What is being asked | Each line of the material must reappear unchanged in the answer.

Dataset content |
▬▬▬▬▬▬▬▬▬▬

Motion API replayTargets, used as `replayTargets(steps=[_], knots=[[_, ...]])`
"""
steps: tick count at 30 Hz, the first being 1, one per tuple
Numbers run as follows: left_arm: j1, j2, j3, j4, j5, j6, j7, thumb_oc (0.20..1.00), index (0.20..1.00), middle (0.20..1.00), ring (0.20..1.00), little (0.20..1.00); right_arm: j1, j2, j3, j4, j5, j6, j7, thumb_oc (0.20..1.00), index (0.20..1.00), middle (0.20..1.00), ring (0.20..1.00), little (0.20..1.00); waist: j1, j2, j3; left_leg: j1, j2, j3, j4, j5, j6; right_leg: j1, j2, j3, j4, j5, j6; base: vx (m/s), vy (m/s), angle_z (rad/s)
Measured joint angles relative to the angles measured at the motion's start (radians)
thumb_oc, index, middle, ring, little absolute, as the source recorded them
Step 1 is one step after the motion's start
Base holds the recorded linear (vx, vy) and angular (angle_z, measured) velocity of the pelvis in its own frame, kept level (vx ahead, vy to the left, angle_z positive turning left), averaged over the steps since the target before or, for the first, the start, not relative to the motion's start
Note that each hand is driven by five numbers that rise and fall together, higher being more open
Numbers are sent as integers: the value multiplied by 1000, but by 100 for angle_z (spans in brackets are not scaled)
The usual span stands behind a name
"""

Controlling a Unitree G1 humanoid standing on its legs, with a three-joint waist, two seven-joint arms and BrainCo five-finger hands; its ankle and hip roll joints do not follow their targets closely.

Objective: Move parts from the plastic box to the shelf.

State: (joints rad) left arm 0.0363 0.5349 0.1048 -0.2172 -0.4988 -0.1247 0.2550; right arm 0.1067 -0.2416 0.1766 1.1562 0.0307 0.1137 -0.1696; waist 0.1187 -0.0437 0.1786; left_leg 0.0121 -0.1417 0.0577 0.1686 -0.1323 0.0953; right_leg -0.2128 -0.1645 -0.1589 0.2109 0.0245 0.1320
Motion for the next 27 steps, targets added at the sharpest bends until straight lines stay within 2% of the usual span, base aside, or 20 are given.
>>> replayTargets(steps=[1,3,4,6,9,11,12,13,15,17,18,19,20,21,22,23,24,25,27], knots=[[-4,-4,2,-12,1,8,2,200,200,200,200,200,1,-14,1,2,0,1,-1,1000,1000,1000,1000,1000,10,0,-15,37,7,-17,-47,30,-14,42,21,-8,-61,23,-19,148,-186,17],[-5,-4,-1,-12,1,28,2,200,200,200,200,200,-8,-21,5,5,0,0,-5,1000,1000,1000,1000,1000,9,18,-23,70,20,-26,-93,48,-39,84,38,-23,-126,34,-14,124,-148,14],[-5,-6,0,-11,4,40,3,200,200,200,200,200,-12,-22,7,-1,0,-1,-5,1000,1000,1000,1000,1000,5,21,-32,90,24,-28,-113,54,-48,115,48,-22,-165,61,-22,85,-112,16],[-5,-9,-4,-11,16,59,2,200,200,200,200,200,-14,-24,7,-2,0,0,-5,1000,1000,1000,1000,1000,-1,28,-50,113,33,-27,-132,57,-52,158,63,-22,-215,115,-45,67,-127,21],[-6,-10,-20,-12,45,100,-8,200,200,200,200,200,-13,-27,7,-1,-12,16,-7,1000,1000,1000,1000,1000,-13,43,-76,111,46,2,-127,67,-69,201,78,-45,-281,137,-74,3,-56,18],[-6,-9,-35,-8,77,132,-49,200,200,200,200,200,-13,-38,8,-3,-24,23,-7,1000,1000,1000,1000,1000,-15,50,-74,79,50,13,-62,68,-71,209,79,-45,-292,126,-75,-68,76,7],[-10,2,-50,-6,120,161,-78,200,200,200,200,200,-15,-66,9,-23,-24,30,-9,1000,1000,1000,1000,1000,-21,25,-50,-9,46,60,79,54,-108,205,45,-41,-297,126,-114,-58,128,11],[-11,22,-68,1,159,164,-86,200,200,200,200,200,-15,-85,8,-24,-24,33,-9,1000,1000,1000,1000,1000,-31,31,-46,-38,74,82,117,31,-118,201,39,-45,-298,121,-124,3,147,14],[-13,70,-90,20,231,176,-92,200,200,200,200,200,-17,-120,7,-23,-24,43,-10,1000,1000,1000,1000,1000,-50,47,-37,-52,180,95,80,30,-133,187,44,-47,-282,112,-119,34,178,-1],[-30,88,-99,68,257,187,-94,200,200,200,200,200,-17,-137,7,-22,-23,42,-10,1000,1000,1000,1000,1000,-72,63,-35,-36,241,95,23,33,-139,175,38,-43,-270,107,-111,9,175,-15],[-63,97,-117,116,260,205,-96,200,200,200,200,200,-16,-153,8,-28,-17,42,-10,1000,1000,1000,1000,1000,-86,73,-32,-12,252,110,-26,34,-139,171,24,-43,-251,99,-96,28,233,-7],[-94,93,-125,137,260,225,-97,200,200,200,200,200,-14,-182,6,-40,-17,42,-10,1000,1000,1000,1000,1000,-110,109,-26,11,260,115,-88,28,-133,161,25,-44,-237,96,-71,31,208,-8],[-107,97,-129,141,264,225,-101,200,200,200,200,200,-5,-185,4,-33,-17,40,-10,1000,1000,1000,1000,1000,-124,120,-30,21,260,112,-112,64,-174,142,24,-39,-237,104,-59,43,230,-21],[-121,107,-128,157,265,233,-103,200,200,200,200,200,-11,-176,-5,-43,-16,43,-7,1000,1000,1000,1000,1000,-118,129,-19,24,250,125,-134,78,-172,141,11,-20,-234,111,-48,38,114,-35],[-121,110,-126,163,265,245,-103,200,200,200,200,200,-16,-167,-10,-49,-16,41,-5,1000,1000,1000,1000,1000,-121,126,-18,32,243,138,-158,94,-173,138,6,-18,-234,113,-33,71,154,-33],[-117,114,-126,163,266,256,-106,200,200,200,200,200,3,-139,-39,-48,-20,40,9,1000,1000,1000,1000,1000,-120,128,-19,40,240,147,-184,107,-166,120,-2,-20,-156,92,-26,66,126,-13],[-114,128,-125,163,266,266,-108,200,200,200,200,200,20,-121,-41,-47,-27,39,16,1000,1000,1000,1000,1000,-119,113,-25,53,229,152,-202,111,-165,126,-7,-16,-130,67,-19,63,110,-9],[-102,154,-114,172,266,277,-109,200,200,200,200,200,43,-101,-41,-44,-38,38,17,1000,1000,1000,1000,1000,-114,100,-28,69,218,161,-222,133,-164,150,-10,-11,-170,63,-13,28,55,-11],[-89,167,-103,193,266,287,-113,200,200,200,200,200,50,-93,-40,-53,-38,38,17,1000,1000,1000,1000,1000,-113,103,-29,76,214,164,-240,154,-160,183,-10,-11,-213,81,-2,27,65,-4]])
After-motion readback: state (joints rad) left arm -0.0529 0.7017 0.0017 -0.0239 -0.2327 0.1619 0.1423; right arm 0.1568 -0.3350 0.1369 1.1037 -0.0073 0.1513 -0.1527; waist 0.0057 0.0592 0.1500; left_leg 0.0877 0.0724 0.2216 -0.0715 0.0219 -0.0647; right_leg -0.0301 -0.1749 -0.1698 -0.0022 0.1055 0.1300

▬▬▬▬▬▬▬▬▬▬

Response |
Motion API replayTargets, used as `replayTargets(steps=[_], knots=[[_, ...]])`
"""
steps: tick count at 30 Hz, the first being 1, one per tuple
Numbers run as follows: left_arm: j1, j2, j3, j4, j5, j6, j7, thumb_oc (0.20..1.00), index (0.20..1.00), middle (0.20..1.00), ring (0.20..1.00), little (0.20..1.00); right_arm: j1, j2, j3, j4, j5, j6, j7, thumb_oc (0.20..1.00), index (0.20..1.00), middle (0.20..1.00), ring (0.20..1.00), little (0.20..1.00); waist: j1, j2, j3; left_leg: j1, j2, j3, j4, j5, j6; right_leg: j1, j2, j3, j4, j5, j6; base: vx (m/s), vy (m/s), angle_z (rad/s)
Measured joint angles relative to the angles measured at the motion's start (radians)
thumb_oc, index, middle, ring, little absolute, as the source recorded them
Step 1 is one step after the motion's start
Base holds the recorded linear (vx, vy) and angular (angle_z, measured) velocity of the pelvis in its own frame, kept level (vx ahead, vy to the left, angle_z positive turning left), averaged over the steps since the target before or, for the first, the start, not relative to the motion's start
Note that each hand is driven by five numbers that rise and fall together, higher being more open
Numbers are sent as integers: the value multiplied by 1000, but by 100 for angle_z (spans in brackets are not scaled)
The usual span stands behind a name
"""

Controlling a Unitree G1 humanoid standing on its legs, with a three-joint waist, two seven-joint arms and BrainCo five-finger hands; its ankle and hip roll joints do not follow their targets closely.

Objective: Move parts from the plastic box to the shelf.

State: (joints rad) left arm 0.0363 0.5349 0.1048 -0.2172 -0.4988 -0.1247 0.2550; right arm 0.1067 -0.2416 0.1766 1.1562 0.0307 0.1137 -0.1696; waist 0.1187 -0.0437 0.1786; left_leg 0.0121 -0.1417 0.0577 0.1686 -0.1323 0.0953; right_leg -0.2128 -0.1645 -0.1589 0.2109 0.0245 0.1320
Motion for the next 27 steps, targets added at the sharpest bends until straight lines stay within 2% of the usual span, base aside, or 20 are given.
>>> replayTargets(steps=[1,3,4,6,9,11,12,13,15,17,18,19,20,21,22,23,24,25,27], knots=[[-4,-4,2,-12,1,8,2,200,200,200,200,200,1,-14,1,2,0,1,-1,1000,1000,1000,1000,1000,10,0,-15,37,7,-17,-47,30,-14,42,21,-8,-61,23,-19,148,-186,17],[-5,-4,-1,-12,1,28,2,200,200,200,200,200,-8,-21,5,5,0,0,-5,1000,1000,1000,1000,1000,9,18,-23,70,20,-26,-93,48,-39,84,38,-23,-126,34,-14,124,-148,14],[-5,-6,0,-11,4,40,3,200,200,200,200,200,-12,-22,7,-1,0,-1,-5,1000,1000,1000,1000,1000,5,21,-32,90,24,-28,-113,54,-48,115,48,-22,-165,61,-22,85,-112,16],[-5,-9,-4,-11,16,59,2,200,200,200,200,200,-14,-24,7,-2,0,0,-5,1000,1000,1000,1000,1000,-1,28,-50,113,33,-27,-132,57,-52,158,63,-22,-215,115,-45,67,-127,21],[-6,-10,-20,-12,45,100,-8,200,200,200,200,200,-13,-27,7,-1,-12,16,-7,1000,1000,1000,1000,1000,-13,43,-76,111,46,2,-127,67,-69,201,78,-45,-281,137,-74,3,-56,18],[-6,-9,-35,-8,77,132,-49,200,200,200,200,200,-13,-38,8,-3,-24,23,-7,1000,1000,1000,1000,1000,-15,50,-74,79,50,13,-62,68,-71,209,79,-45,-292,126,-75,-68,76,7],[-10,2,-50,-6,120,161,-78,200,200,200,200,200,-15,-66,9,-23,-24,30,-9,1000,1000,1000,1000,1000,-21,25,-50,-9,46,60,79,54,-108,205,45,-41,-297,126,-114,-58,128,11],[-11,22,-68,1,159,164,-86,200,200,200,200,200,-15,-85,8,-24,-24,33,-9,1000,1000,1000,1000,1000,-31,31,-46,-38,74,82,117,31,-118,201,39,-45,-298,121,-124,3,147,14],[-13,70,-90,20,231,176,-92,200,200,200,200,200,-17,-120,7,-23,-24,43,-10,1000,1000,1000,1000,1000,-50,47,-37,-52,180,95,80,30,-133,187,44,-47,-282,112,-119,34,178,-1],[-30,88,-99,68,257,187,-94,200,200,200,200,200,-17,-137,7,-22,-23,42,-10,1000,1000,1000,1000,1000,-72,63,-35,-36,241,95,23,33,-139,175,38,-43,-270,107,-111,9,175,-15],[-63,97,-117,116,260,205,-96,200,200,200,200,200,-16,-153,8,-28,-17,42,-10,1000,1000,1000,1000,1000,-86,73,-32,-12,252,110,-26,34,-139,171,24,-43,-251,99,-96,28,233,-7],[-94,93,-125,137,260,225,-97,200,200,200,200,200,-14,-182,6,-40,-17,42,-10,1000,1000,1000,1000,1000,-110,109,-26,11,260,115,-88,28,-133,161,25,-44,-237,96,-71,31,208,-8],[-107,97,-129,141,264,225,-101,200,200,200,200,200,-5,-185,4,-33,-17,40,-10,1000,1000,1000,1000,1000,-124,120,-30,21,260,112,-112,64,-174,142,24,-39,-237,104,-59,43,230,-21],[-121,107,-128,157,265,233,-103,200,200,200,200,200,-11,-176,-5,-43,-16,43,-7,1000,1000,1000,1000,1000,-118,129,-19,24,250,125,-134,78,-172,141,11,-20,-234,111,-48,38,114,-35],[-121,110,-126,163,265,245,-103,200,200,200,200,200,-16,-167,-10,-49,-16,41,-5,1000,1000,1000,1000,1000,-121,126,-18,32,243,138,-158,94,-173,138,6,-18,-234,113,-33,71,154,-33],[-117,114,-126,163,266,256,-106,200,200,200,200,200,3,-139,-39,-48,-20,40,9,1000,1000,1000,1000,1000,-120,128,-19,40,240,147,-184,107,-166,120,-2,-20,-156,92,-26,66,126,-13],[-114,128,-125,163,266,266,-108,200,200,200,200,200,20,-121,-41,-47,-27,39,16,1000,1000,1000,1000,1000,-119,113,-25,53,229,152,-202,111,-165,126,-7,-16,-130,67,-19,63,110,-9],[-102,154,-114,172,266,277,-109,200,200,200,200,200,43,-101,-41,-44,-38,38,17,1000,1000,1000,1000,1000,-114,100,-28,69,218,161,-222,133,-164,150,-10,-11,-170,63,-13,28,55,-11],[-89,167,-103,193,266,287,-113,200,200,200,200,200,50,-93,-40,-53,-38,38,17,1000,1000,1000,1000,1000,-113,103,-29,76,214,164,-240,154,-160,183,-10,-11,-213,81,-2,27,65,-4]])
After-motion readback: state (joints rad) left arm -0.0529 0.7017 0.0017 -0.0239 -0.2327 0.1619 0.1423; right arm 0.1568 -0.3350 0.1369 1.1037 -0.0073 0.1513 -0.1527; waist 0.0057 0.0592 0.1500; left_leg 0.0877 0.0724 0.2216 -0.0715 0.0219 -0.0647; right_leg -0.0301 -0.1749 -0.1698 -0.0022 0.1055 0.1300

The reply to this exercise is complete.